== Exercise instructions ==
Pull every line containing "curtain" out of the listing below.

*** The records Section Begins ***

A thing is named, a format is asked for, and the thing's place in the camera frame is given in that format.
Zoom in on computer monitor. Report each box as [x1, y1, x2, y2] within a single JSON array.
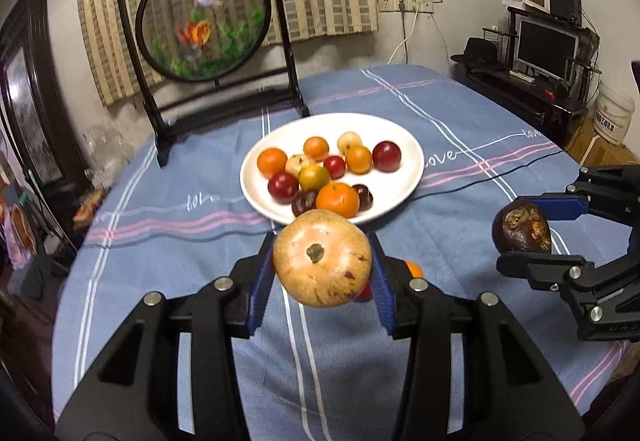
[[515, 16, 580, 79]]

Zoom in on brown cardboard box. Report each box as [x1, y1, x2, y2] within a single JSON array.
[[567, 118, 640, 167]]

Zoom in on dark purple mangosteen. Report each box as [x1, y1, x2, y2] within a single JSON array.
[[491, 201, 552, 254]]

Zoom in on white plastic bucket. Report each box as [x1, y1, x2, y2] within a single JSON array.
[[594, 81, 636, 147]]

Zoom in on dark framed picture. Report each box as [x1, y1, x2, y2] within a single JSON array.
[[0, 0, 93, 207]]

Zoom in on large yellow spotted fruit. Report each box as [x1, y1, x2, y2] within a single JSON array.
[[272, 210, 373, 308]]

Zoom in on black hat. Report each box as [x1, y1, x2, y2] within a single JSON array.
[[450, 37, 506, 69]]

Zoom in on white power cable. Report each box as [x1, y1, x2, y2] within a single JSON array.
[[387, 8, 418, 64]]

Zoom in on pale yellow pink-blushed fruit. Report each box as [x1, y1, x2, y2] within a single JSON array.
[[285, 154, 316, 177]]

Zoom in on blue plaid tablecloth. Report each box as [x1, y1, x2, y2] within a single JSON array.
[[50, 64, 631, 441]]

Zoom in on clear plastic bag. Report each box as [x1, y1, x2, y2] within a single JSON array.
[[82, 118, 146, 182]]

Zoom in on colourful cloth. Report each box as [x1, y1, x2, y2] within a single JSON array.
[[0, 181, 38, 272]]

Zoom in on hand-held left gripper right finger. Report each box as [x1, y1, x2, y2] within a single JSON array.
[[367, 231, 586, 441]]

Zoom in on dark red plum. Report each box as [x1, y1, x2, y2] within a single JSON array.
[[351, 184, 374, 211], [291, 190, 318, 218]]

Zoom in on large orange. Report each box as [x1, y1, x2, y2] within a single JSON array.
[[315, 182, 360, 218]]

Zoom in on round goldfish screen black stand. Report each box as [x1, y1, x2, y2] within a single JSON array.
[[115, 0, 311, 167]]

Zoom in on white wall power socket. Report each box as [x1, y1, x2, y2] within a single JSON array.
[[377, 0, 433, 13]]

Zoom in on black speaker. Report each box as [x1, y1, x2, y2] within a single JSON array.
[[548, 0, 582, 22]]

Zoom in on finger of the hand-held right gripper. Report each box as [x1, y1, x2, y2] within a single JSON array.
[[515, 165, 640, 231], [496, 246, 640, 342]]

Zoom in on pale yellow loquat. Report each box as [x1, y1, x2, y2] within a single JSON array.
[[337, 132, 362, 155]]

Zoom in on white oval plate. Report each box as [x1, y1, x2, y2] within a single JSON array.
[[240, 112, 425, 226]]

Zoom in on black computer desk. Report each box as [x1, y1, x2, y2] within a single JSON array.
[[462, 6, 601, 142]]

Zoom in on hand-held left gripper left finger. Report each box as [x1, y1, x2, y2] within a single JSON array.
[[52, 233, 278, 441]]

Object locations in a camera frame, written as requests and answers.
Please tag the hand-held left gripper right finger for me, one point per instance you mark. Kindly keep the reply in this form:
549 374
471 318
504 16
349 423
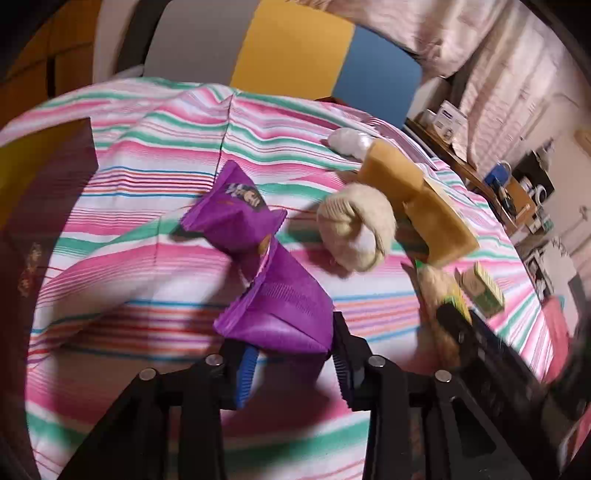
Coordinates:
344 369

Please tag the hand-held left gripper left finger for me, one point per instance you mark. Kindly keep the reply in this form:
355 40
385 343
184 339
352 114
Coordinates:
244 376

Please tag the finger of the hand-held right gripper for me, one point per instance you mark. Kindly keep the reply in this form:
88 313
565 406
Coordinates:
455 318

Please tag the beige fuzzy item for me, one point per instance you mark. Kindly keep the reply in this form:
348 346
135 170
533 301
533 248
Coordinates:
436 288

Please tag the purple snack packet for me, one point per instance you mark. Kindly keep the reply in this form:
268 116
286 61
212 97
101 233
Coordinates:
233 214
281 309

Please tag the tall beige carton box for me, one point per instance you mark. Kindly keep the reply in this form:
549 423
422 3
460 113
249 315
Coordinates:
445 226

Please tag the dark brown gift box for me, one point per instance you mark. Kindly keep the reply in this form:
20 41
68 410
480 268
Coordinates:
44 194

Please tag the small green beige box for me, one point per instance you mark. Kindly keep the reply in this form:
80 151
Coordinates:
484 288

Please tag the beige sock ball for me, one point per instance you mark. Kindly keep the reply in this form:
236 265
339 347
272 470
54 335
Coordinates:
355 228

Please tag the wooden side desk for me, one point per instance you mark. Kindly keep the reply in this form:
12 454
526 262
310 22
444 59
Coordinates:
471 170

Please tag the blue bag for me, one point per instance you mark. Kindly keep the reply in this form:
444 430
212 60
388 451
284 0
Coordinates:
498 174

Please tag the yellow sponge block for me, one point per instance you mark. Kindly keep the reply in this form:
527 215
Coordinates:
392 170

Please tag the white blue carton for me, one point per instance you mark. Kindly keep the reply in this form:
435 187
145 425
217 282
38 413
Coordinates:
447 121

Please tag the white plastic wrap ball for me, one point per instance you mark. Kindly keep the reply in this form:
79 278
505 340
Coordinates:
349 141

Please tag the striped bed sheet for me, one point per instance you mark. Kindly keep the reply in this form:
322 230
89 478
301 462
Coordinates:
152 152

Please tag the pink curtain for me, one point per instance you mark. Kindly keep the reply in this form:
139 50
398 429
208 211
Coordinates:
466 55

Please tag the grey yellow blue chair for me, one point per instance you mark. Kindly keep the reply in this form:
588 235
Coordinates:
295 55

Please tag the orange wooden wardrobe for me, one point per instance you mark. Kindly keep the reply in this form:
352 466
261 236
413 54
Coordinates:
55 41

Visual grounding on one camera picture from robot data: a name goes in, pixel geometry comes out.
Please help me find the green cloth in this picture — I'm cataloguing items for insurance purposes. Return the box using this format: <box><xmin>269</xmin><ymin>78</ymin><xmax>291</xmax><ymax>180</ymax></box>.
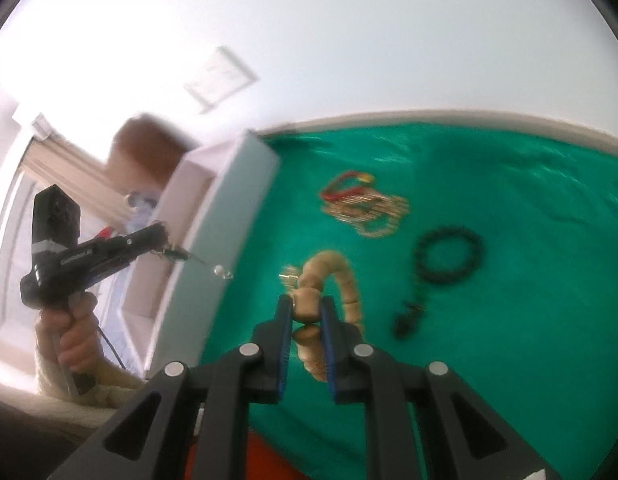
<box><xmin>196</xmin><ymin>124</ymin><xmax>618</xmax><ymax>480</ymax></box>

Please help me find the person's left hand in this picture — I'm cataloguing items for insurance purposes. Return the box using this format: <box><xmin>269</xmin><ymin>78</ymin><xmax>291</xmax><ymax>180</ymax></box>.
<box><xmin>39</xmin><ymin>292</ymin><xmax>102</xmax><ymax>377</ymax></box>

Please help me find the wooden bead bracelet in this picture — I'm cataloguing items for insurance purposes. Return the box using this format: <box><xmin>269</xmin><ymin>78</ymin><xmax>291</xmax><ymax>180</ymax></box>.
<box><xmin>281</xmin><ymin>251</ymin><xmax>366</xmax><ymax>383</ymax></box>

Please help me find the dark dangling earring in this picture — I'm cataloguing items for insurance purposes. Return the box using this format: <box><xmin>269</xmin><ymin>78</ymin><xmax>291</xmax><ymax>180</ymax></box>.
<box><xmin>156</xmin><ymin>245</ymin><xmax>210</xmax><ymax>267</ymax></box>

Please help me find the gold bead necklace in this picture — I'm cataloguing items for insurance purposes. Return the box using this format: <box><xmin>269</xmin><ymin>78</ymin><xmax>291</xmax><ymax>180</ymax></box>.
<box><xmin>321</xmin><ymin>192</ymin><xmax>410</xmax><ymax>239</ymax></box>

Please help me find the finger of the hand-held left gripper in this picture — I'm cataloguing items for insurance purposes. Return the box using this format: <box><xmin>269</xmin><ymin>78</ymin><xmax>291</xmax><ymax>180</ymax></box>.
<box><xmin>122</xmin><ymin>222</ymin><xmax>171</xmax><ymax>261</ymax></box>

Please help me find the orange cloth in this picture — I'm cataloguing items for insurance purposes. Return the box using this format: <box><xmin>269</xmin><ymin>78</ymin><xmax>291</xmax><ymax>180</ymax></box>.
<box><xmin>186</xmin><ymin>430</ymin><xmax>315</xmax><ymax>480</ymax></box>

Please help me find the person's left forearm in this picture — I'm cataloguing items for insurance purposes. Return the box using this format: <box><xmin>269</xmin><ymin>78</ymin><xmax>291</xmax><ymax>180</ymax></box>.
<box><xmin>34</xmin><ymin>330</ymin><xmax>150</xmax><ymax>413</ymax></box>

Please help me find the black cable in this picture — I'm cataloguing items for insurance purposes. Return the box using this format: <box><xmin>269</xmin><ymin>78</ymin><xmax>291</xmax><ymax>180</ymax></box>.
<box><xmin>96</xmin><ymin>324</ymin><xmax>129</xmax><ymax>370</ymax></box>

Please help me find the red bead bracelet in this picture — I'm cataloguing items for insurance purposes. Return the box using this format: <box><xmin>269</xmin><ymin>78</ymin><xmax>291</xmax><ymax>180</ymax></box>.
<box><xmin>319</xmin><ymin>171</ymin><xmax>377</xmax><ymax>204</ymax></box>

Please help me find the white cardboard box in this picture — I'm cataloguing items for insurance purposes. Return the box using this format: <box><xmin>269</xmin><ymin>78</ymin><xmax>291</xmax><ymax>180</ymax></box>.
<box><xmin>124</xmin><ymin>130</ymin><xmax>282</xmax><ymax>381</ymax></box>

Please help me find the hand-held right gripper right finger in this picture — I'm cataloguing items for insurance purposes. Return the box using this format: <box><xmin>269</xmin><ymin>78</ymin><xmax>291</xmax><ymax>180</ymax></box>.
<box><xmin>319</xmin><ymin>296</ymin><xmax>562</xmax><ymax>480</ymax></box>

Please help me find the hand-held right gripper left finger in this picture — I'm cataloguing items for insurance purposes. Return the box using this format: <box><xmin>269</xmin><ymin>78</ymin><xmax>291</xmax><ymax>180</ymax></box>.
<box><xmin>46</xmin><ymin>295</ymin><xmax>295</xmax><ymax>480</ymax></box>

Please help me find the white wall switch plate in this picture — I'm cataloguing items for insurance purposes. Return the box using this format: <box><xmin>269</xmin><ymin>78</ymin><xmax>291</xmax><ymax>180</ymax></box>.
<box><xmin>184</xmin><ymin>46</ymin><xmax>260</xmax><ymax>113</ymax></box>

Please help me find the wooden headboard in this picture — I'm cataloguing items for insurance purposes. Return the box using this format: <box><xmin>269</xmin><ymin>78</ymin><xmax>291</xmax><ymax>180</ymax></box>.
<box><xmin>106</xmin><ymin>114</ymin><xmax>195</xmax><ymax>193</ymax></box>

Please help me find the black bead bracelet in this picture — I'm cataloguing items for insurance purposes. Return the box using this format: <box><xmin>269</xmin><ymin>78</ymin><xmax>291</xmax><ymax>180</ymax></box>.
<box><xmin>393</xmin><ymin>227</ymin><xmax>484</xmax><ymax>338</ymax></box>

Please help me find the beige curtain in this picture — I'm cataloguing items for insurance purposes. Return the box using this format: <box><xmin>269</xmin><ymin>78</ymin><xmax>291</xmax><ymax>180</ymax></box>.
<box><xmin>22</xmin><ymin>137</ymin><xmax>130</xmax><ymax>226</ymax></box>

*** The records Section Ends ***

== Task result ==
Please tag the pink curtain for me, one point per instance you mark. Kindly keep the reply in this form:
Please help me find the beige curtain in this picture — I'm cataloguing items for insurance purposes. Return the box using this format: <box><xmin>269</xmin><ymin>78</ymin><xmax>291</xmax><ymax>180</ymax></box>.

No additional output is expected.